Show every line in the material below in which the string "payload" appears.

DATA TO USE:
· · ·
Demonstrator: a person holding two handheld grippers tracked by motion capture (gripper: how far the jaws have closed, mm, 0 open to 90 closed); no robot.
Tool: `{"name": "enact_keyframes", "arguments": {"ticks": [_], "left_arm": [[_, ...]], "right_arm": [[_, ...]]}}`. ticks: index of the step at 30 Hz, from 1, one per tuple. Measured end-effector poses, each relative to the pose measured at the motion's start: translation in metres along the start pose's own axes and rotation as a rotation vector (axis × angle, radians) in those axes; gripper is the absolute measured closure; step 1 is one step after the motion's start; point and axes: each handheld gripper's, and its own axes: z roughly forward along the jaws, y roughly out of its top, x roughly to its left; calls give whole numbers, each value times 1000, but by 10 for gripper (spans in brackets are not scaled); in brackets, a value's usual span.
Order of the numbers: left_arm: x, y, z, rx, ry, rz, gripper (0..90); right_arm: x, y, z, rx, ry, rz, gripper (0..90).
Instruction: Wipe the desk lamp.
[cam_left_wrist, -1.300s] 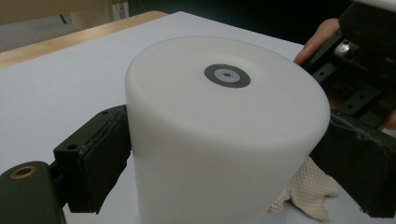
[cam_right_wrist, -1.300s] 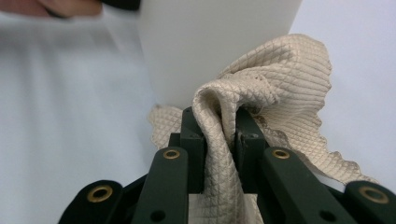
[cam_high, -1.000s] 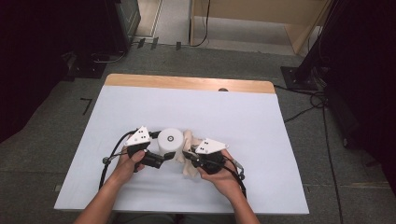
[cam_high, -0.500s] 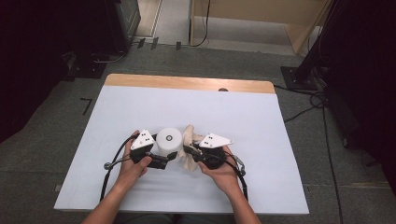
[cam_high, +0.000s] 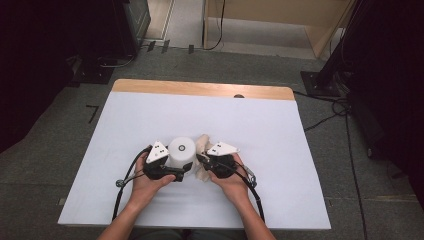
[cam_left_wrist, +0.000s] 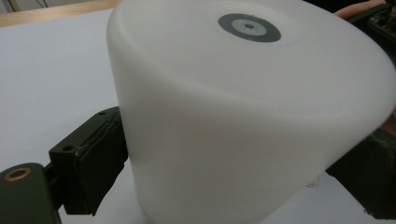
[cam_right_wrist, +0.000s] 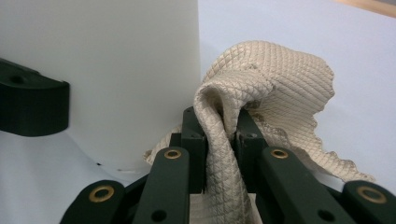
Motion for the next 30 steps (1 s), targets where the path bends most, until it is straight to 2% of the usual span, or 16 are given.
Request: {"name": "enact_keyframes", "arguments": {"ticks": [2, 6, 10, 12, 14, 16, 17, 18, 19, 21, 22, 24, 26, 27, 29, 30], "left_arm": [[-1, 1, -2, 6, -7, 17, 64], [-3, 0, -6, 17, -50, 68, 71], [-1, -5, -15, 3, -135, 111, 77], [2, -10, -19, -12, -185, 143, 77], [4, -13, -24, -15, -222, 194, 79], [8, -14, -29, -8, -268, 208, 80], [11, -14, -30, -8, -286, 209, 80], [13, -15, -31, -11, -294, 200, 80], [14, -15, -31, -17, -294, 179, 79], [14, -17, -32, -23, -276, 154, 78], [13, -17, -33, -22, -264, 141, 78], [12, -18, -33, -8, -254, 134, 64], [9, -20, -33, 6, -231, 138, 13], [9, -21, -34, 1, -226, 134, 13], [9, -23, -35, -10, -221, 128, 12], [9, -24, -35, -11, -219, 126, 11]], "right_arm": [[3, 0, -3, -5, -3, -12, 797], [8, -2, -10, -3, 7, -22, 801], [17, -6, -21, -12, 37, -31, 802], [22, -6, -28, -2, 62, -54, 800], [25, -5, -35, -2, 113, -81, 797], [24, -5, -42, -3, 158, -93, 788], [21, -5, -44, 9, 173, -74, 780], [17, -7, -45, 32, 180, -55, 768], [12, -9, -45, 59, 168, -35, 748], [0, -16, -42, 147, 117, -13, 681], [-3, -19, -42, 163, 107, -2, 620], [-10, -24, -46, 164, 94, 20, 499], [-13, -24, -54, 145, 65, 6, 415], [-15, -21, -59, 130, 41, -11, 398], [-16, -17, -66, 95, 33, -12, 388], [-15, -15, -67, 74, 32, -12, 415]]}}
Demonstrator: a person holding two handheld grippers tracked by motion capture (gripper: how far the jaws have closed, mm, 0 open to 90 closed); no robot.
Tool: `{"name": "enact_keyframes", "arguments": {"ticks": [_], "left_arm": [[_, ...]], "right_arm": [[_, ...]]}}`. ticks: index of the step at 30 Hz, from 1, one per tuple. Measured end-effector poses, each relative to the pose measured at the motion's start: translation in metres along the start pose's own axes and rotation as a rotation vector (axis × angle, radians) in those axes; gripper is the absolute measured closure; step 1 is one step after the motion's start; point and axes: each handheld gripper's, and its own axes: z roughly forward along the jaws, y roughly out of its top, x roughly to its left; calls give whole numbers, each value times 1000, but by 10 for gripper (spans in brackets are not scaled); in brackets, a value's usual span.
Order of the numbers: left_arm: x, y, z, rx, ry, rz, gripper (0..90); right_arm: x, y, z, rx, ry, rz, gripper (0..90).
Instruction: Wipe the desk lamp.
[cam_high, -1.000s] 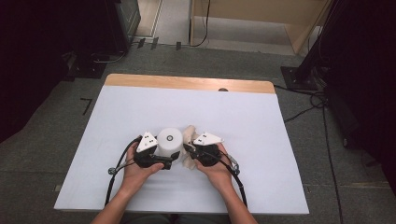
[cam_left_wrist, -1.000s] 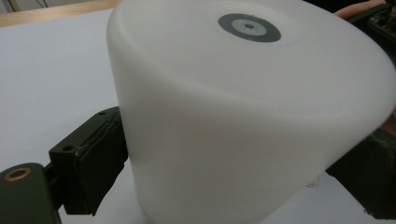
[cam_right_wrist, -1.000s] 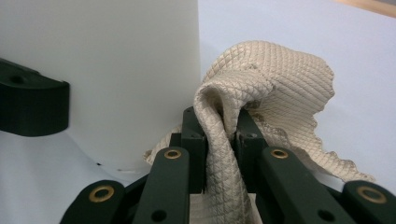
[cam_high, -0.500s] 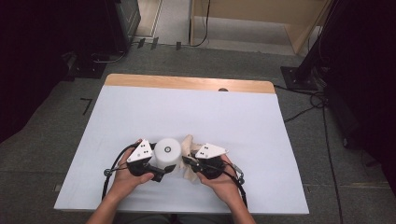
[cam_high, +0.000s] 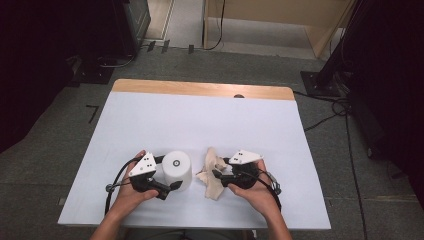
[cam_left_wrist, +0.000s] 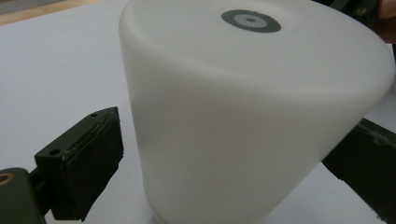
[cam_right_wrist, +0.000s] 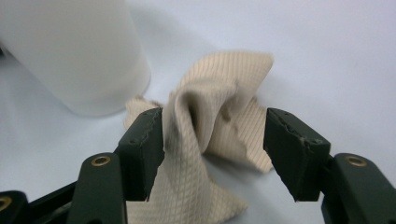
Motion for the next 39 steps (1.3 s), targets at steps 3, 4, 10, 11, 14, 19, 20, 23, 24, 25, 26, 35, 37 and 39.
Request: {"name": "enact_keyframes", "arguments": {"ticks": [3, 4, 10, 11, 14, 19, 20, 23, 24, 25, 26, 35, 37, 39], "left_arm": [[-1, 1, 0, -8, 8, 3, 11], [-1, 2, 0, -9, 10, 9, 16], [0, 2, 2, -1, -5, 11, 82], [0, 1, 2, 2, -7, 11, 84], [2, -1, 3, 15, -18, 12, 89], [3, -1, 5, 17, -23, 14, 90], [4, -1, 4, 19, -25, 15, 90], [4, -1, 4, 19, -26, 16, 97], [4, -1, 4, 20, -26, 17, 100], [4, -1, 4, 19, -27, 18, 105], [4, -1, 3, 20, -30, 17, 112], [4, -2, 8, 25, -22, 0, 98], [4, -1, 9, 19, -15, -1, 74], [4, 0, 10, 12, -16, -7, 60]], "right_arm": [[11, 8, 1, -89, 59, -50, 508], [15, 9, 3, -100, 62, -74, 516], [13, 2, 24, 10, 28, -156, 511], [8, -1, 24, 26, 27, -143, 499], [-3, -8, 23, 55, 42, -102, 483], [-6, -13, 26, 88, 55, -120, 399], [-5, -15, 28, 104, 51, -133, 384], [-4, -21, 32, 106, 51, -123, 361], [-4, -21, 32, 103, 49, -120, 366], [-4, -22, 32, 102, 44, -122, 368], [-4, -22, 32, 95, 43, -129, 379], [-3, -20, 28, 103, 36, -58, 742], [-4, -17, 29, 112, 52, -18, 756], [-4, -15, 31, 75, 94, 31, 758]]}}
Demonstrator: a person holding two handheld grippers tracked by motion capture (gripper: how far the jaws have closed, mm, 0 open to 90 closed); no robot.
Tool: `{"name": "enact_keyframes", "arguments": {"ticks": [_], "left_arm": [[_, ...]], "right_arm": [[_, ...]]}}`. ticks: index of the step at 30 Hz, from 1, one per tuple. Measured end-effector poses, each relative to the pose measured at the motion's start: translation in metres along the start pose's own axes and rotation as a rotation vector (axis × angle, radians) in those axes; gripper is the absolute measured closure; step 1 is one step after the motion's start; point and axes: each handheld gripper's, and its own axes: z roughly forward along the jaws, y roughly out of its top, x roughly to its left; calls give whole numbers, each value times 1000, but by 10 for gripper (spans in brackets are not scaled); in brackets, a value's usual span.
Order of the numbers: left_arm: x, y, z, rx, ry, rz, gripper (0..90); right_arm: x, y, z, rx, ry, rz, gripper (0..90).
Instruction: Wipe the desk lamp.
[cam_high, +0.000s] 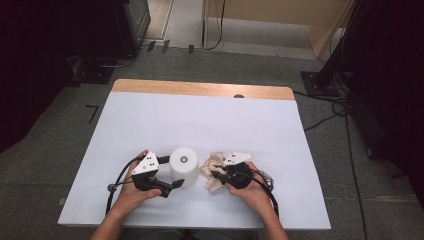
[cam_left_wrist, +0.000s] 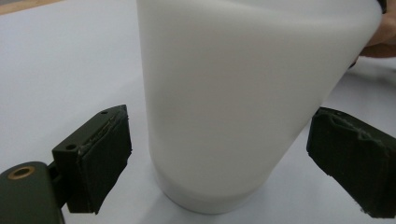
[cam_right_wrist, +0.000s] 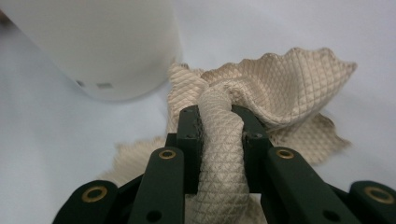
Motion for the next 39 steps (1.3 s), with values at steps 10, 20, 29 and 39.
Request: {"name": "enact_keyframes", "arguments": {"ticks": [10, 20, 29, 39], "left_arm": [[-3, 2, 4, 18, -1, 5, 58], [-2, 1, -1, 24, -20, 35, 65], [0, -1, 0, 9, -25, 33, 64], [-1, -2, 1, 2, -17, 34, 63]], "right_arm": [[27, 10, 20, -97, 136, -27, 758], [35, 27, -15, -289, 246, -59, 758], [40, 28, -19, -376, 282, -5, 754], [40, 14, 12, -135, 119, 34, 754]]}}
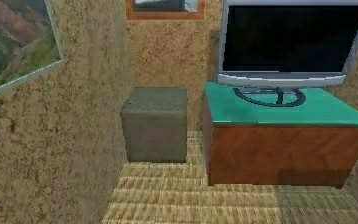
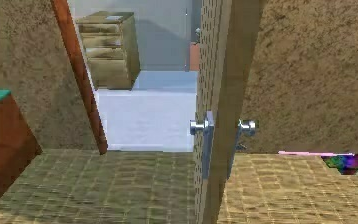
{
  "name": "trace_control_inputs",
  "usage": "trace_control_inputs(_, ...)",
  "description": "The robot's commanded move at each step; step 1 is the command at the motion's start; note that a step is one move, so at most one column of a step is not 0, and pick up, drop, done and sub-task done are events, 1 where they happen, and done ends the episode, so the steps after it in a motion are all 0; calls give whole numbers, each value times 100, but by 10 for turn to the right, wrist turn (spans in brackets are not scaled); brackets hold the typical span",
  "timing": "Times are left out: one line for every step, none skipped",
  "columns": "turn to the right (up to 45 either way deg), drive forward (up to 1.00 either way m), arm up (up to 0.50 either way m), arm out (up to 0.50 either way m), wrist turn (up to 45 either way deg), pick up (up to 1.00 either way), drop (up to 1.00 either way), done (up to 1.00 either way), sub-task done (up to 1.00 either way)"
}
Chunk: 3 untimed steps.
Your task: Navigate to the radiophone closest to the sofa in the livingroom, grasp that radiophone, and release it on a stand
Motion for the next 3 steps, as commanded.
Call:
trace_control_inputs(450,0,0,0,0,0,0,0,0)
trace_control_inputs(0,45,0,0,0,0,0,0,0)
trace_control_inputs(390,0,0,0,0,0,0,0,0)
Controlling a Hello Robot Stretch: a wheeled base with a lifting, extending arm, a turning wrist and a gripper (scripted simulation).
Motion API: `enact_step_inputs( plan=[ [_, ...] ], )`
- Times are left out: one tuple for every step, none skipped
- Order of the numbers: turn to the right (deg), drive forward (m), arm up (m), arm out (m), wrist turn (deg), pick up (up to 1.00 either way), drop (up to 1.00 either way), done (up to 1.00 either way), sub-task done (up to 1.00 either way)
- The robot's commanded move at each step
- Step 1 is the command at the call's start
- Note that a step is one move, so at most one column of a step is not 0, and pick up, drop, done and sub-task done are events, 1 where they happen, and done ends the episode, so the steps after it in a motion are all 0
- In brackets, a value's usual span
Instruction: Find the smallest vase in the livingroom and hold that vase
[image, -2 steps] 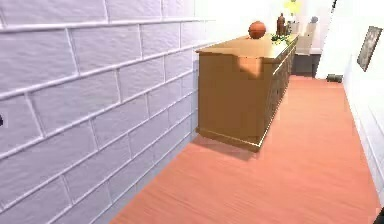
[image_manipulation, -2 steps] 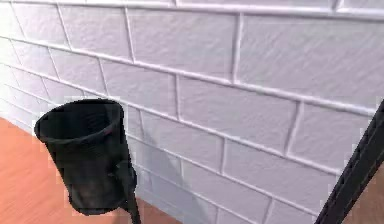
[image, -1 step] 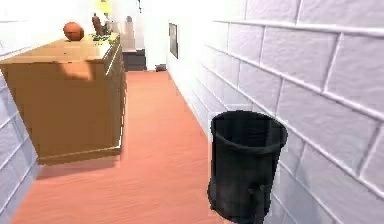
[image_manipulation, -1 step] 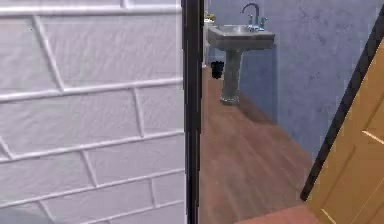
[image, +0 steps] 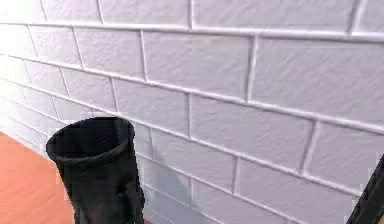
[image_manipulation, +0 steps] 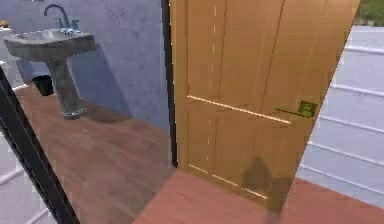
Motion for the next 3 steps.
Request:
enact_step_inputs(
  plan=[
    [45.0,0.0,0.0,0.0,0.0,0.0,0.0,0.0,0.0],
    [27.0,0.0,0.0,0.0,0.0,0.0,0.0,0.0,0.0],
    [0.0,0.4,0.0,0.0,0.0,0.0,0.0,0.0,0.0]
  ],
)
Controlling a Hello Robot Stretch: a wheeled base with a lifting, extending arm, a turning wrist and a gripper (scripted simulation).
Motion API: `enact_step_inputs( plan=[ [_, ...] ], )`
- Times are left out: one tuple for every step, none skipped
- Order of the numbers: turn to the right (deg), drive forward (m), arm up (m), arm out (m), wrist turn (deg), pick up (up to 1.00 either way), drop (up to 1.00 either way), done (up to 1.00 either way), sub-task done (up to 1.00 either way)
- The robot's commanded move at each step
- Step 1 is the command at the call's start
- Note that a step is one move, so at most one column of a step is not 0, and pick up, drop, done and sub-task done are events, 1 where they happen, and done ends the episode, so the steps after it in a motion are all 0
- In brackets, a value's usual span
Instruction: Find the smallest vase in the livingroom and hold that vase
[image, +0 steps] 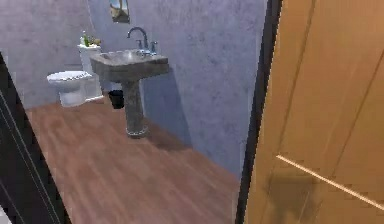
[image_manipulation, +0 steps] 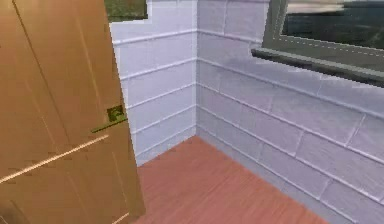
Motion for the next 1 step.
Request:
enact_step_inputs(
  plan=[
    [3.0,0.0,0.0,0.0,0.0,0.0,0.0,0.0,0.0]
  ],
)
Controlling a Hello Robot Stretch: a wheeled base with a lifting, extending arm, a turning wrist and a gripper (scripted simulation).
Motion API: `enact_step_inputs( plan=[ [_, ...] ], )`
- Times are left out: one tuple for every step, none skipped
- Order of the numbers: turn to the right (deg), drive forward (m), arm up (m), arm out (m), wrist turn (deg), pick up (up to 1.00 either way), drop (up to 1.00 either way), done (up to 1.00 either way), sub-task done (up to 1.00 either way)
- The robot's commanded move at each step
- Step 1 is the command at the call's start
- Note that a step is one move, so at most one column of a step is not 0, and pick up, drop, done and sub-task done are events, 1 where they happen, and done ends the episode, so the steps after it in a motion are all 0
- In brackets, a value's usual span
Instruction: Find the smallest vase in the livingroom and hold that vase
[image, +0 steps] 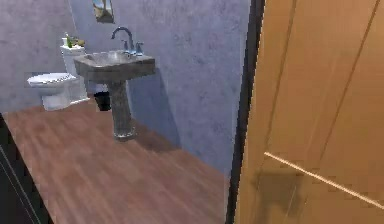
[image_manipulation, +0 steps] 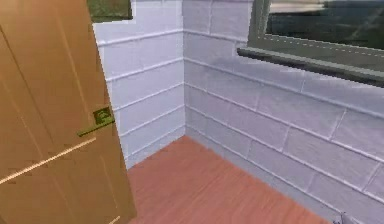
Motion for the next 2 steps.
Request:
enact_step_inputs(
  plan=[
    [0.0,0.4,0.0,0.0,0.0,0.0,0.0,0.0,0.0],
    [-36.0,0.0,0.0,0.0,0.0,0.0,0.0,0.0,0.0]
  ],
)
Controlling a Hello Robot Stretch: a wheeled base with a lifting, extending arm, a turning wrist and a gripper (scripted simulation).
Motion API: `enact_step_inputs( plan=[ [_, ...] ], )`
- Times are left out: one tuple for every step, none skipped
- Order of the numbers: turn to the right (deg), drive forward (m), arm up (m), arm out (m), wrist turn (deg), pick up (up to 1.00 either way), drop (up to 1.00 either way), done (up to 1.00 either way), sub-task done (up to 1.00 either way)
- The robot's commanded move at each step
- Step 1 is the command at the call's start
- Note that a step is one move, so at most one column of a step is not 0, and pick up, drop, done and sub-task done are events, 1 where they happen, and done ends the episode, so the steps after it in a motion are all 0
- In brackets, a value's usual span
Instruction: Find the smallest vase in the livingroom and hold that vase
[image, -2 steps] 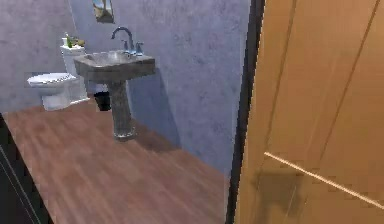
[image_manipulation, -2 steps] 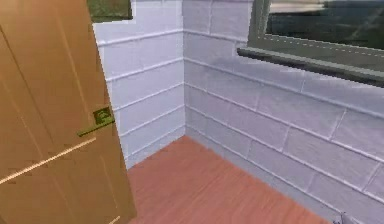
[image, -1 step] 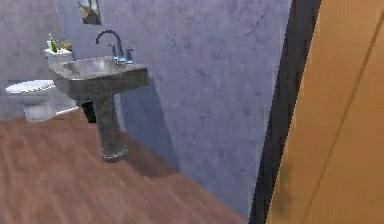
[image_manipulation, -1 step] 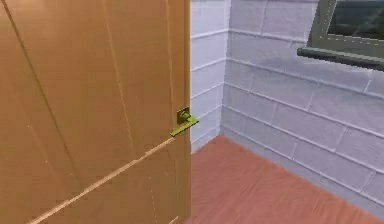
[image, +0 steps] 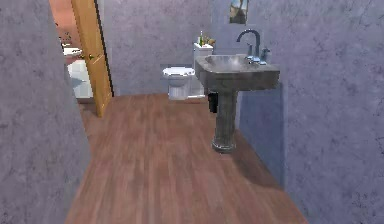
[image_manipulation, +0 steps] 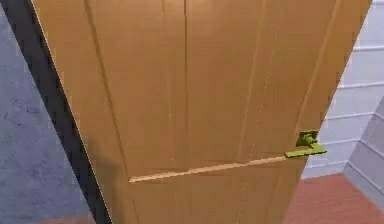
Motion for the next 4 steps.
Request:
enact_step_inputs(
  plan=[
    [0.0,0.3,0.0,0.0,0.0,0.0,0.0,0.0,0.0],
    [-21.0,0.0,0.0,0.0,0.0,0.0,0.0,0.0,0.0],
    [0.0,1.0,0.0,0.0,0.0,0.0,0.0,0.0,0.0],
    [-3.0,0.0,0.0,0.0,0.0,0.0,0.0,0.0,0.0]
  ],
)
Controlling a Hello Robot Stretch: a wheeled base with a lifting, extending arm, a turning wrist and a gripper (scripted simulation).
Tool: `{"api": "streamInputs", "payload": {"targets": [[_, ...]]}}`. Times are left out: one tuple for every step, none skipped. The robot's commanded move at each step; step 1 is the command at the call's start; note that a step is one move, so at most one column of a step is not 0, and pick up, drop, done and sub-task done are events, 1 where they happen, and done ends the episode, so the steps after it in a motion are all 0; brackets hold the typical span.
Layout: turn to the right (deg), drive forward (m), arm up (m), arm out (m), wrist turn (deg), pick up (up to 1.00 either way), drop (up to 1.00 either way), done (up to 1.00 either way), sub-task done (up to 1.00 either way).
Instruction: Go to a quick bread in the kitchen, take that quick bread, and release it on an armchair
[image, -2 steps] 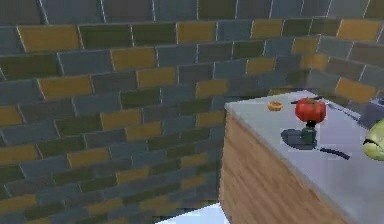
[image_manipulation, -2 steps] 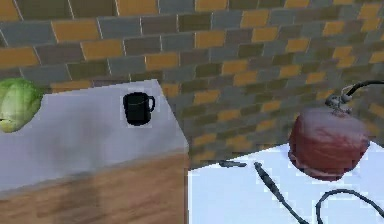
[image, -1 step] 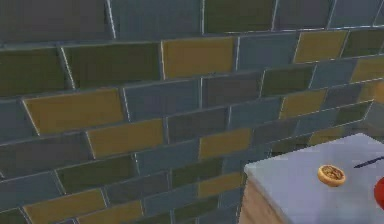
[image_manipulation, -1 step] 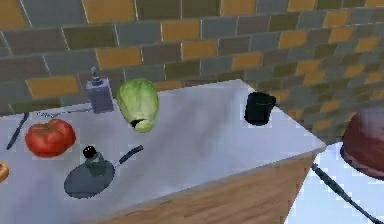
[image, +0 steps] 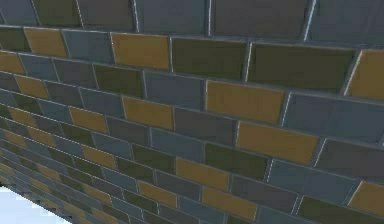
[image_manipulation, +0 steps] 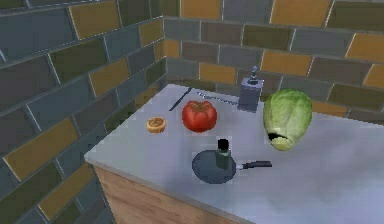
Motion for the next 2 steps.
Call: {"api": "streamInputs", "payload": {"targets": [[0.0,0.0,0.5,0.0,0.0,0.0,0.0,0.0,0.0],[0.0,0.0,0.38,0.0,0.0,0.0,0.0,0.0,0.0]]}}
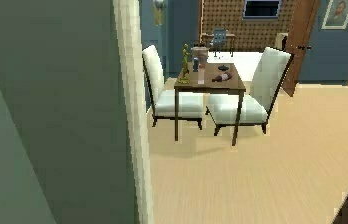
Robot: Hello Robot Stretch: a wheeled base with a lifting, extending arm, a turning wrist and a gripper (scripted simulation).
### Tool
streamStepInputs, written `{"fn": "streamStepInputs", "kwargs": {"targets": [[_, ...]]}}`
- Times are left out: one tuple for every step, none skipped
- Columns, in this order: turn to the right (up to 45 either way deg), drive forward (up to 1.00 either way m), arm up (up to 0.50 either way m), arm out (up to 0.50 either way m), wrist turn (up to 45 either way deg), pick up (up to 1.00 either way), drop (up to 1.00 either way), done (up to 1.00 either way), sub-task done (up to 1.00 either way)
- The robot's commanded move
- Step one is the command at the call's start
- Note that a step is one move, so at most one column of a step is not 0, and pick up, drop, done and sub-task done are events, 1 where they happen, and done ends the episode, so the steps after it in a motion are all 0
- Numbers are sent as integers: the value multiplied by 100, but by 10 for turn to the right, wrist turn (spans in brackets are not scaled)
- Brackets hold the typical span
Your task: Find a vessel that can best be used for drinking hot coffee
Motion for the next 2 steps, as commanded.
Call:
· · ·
FINISHED TASK:
Tool: `{"api": "streamInputs", "payload": {"targets": [[_, ...]]}}`. Times are left out: one tuple for every step, none skipped. The robot's commanded move at each step; step 1 is the command at the call's start; note that a step is one move, so at most one column of a step is not 0, and pick up, drop, done and sub-task done are events, 1 where they happen, and done ends the episode, so the steps after it in a motion are all 0; brackets hold the typical span.
Call: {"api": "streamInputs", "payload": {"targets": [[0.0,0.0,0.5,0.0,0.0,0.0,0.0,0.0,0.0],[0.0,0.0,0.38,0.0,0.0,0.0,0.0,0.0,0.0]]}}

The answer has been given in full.